The assessment is a mixture of issues. Does the person broadly support the values you like? Do they have an outline programme of action to carry through those values? Does their past demonstrate an ability to overcome obstacles to seeing through important changes? Would they be able to earn the loyalty of enough support, and would they be confident enough to recruit a talented team of Ministers? Will enough of the public like or respect them?

The ability to communicate and carry people with them is important. It is no good having a good programme or great ideas if you cannot get elected to the leadership role or if you lack public support to retain office. Reading the public mood and making the right advances at the right time is a crucial leader’s skill.

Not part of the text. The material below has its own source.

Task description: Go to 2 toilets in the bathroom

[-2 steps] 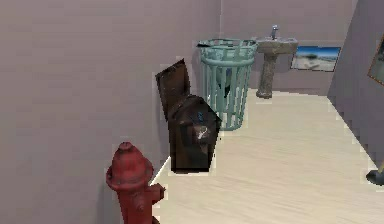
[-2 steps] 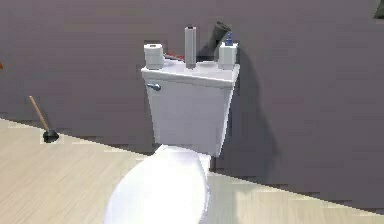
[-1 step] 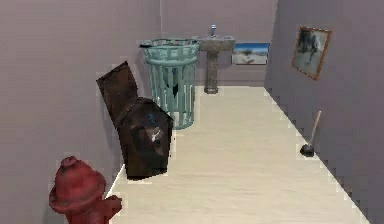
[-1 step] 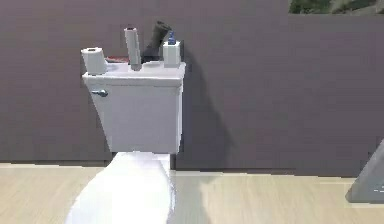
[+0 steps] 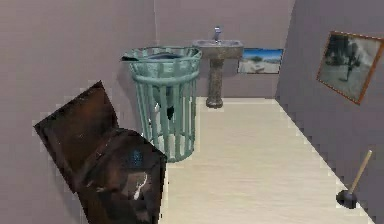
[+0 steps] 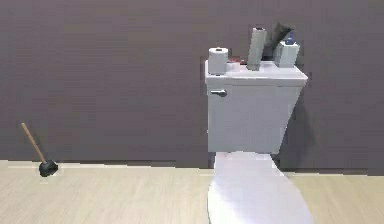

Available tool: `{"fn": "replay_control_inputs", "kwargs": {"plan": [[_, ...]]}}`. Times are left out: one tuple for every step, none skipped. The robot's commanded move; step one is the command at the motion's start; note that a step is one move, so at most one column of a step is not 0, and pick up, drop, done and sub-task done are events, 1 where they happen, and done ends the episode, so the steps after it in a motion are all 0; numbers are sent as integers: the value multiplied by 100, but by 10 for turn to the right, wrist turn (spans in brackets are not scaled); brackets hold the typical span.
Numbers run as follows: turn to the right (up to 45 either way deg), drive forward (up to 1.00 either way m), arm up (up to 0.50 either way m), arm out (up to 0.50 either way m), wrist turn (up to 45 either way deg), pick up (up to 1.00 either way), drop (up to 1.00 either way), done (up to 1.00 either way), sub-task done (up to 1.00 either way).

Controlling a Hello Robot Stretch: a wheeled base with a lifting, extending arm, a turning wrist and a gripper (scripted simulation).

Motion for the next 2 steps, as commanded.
{"fn": "replay_control_inputs", "kwargs": {"plan": [[-210,0,0,0,0,0,0,0,0],[0,0,0,0,0,0,0,100,0]]}}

It will be a demonstration of leadership skill to emerge victorious from this crowded field. It is important the MPs present two candidates to the membership and that both agree to fight a good campaign to give members a clear choice. It will be a test of character and political skill as well as a judgement on two competing programmes.

The truth is a lot is potentially up for change and that could be a good thing. The other truth is the unelected governing establishment will be looking to circumscribe or control an incoming Prime Minister. Some of them  see it as an opportunity to bin work on The Northern Ireland Protocol, human rights law reform, controlling our own borders, setting our own VAT and using the freedoms of Brexit.